Si je raconte ces choses, ce n’est pas que j’aie eu la connaissance de les pouvoir apprécier par moi-même, mais je les ai entendu rapporter bien souvent chez nous.

Donc, mon père se décida à partir. À Meillers, sur la lisière de la forêt de Gros-Bois, il prit en métayage un domaine qui s’appelait le Garibier, et qui était géré par un fermier de Bourbon, M. Fauconnet.

À l’époque du déménagement, il y eut des discussions pénibles au sujet du partage des outils, du mobilier, du linge et des ustensiles de ménage. Ma grand’mère venait avec nous, et cela compliquait encore les choses. Ma tante, qui était au plus mal avec elle, chicanait sur ce qu’elle devait emporter, lui arrachait des mains draps et serviettes. D’un caractère très calme, mon père cherchait à éviter les disputes ; mais ma mère, impétueuse et vive, se fâchait constamment avec mon oncle ou avec ma tante, parfois même avec tous les deux. Cela me faisait peur de les voir crier si fort et lever les poings d’un geste de menace, comme prêts à se frapper.

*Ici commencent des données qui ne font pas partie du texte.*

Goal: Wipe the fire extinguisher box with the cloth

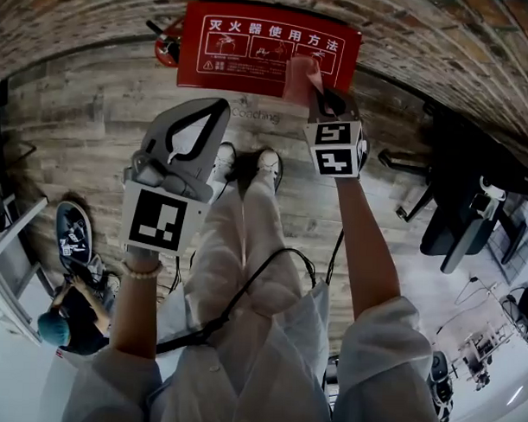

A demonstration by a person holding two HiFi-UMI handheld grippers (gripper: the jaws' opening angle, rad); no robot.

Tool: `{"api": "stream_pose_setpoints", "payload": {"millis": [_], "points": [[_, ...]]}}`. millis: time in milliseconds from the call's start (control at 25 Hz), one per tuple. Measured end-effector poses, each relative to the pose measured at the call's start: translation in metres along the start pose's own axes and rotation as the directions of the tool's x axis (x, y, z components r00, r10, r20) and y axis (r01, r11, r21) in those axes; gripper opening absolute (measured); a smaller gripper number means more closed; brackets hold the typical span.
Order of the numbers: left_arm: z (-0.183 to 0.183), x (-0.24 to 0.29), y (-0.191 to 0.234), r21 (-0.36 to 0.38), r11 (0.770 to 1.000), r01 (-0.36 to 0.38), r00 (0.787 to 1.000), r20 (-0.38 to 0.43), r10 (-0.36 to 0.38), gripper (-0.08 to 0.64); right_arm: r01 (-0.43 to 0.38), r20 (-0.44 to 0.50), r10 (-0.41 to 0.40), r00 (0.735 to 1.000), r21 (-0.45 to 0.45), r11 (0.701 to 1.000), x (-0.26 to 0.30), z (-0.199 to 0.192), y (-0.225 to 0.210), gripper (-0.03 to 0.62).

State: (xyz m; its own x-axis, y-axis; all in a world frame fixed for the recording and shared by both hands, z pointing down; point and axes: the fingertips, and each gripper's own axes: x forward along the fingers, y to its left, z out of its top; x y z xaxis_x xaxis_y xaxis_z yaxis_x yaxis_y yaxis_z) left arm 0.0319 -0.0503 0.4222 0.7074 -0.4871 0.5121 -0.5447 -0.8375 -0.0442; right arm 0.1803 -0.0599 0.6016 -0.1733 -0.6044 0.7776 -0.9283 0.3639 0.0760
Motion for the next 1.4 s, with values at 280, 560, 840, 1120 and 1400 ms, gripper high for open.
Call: {"api": "stream_pose_setpoints", "payload": {"millis": [280, 560, 840, 1120, 1400], "points": [[0.003, 0.004, -0.007, 0.011, 1.0, 0.012, 1.0, 0.0, -0.012, -0.003, 0.058, -0.02, -0.058, 0.998, 0.037, 0.998, -0.013, -0.019, -0.028, 0.023], [0.005, 0.007, -0.012, 0.016, 1.0, 0.02, 1.0, 0.001, -0.02, -0.003, 0.116, -0.056, -0.113, 0.992, 0.07, 0.991, -0.02, -0.039, -0.055, 0.023], [0.006, 0.005, -0.015, 0.019, 1.0, 0.022, 1.0, 0.004, -0.022, -0.003, 0.131, -0.065, -0.125, 0.99, 0.084, 0.988, -0.022, -0.042, -0.06, 0.023], [0.021, -0.007, -0.011, 0.026, 1.0, 0.01, 1.0, 0.023, -0.011, -0.003, 0.13, -0.021, -0.128, 0.991, 0.107, 0.986, -0.044, -0.025, -0.059, 0.023], [0.065, -0.039, -0.002, 0.057, 0.998, -0.007, 0.998, 0.07, 0.003, -0.003, 0.13, 0.056, -0.138, 0.989, 0.127, 0.983, -0.095, 0.024, -0.049, 0.023]]}}
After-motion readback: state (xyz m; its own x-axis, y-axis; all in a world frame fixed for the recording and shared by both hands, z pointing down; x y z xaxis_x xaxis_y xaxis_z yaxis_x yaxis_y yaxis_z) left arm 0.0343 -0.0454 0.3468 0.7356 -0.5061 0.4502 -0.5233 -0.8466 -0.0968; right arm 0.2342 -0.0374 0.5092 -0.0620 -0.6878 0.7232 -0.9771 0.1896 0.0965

Le jour de Saint-Martin, on me hissa pour le trajet au faîte d’un char que conduisaient des bœufs mauriats[1], entre une cage à faire sécher les fromages dans laquelle on avait mis des poules, et une corbeille d’osier où était empilée de la vaisselle. Les chemins étaient partout défoncés et boueux, très mauvais. Des

  1. Bœufs rouge foncé de la race de Salers.